Hagen would still show up at his old haunt, the Detroit Athletic Club, but beyond that his public appearances were few. He refused to appear on a television show, Shell's Wonderful World of Golf, that Sarazen hosted in the 1960s. "I think he was worried he'd look too fat on TV," Sarazen says now. And he moved farther north still, to a cottage overlooking Long Lake outside Traverse City. Mich. In the mid-1960s he was staggered by yet another tragedy, the death of his grandson in a shooting accident. His social life was confined mostly to bumper pool sessions at the Little Bohemia bar downtown. When he turned 69 he quipped, "That's the easiest 69 I ever made."
In 1964 he was diagnosed as having throat cancer. In July 1965, Price, then living in New York, was asked by Walter Jr. to help get his father checked into St. Vincent's Hospital in New York City, where he was to have his larynx removed. One of the world's great talkers was about to lose his voice. But getting him into the hospital was no easy chore. "We must've gone to 10 bars on the way to St. Vincent's," says Price. "He was fairly loaded by the time we got him inside, but I'll be damned if he didn't make a pass at a nurse on the way.
"I was with him the night before the operation, and he wasn't the least bit concerned," says Price. "And after the operation he had virtually no voice, but you still couldn't shut him up. He'd just get mad when you couldn't understand him."
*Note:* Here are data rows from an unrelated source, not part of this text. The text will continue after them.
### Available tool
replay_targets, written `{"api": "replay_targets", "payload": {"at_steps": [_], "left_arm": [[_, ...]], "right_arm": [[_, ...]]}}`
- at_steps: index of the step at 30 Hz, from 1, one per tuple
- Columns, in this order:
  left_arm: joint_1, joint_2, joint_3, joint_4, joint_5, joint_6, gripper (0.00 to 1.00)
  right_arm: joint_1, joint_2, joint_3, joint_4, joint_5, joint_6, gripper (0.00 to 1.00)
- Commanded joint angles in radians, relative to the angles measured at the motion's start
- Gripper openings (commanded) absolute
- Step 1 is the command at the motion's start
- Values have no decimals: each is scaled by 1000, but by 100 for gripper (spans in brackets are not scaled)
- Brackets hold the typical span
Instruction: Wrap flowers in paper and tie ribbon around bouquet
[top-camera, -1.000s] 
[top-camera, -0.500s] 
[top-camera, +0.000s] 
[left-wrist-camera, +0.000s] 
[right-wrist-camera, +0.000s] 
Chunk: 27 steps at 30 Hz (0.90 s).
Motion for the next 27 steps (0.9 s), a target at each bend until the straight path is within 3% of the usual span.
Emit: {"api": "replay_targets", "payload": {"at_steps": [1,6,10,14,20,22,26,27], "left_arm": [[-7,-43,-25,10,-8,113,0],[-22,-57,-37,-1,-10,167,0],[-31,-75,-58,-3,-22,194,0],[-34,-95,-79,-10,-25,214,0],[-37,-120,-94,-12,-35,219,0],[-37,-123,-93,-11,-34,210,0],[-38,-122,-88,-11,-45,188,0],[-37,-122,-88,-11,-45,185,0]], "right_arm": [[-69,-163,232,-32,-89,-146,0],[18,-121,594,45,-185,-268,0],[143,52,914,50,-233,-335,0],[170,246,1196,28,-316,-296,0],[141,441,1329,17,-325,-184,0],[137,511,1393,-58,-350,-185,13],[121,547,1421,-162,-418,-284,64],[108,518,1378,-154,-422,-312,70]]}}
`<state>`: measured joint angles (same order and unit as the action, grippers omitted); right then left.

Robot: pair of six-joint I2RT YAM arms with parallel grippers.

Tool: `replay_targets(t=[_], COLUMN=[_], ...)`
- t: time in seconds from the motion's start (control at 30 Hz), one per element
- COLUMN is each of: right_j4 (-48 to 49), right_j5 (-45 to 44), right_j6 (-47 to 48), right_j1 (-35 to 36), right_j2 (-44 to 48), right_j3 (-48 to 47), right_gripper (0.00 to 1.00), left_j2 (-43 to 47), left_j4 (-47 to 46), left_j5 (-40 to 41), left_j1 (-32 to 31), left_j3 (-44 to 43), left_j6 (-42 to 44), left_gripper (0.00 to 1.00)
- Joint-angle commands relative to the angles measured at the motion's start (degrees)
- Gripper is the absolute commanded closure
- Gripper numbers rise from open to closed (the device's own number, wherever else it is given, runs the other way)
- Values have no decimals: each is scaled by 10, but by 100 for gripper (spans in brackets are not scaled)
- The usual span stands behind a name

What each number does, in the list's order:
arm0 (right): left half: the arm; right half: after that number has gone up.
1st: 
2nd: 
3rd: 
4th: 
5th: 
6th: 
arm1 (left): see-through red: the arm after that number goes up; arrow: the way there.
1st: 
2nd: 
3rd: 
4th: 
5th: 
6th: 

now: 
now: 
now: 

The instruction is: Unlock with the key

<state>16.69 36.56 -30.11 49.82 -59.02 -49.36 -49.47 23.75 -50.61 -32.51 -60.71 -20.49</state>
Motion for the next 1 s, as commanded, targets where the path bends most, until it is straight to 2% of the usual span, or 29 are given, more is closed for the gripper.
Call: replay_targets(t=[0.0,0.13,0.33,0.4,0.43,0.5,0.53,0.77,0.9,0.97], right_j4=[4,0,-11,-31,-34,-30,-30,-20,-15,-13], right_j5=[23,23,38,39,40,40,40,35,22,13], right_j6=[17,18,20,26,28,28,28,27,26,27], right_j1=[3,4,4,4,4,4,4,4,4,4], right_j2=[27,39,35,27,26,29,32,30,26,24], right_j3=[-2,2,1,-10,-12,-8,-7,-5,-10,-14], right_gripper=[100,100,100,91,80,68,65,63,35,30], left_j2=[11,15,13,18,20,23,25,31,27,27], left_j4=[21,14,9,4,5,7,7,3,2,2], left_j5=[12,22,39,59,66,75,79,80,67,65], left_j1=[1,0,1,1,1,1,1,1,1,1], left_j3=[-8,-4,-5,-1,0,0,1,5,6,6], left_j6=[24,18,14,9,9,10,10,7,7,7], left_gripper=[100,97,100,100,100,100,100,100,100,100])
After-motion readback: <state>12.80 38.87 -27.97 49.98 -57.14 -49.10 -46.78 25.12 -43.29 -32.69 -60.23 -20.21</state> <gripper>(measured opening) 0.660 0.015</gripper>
His friends in the PGA held a testimonial in Traverse City a couple of years later, and Arnold Palmer said, "If it were not for you, Walter, this dinner would be downstairs in the pro shop and not in the ballroom."
Walter Hagen died of cancer on Oct. 6, 1969. He was 76, an age he had not had the slightest intention of reaching. At his funeral, Edwin A. Schroeder, the pastor of Our Lady of Refuge Roman Catholic Church in Lake Orion, Mich., reaching for the appropriate metaphor, said, "His biggest game is over. He putted out."
It's difficult to say if the Haig would have appreciated that kind of 19th-hole eulogy. It seems more likely he would have liked a couple of the items on exhibit at the World Golf Hall of Fame in Pinehurst, N.C., better. One is a Willard Mullin cartoon showing a young and vigorous Hagen striding down a fairway in white tie and tails, holding aloft a glass of champagne, trailed by a smiling caddie towing a fresh supply of bubbly. That is Sir Walter as he would have liked to be remembered, the real "Lochinvar of the Links."
The other item is a scroll from the Michigan section of the PGA, which reads: "He drew the attention of the common man to golf...wrote new pages in the record books in all lands...while folks of all races marvelled at his game, they remember him best as a jolly good fellow."
Golf has yet to build a monument to Walter Hagen. But that'll do.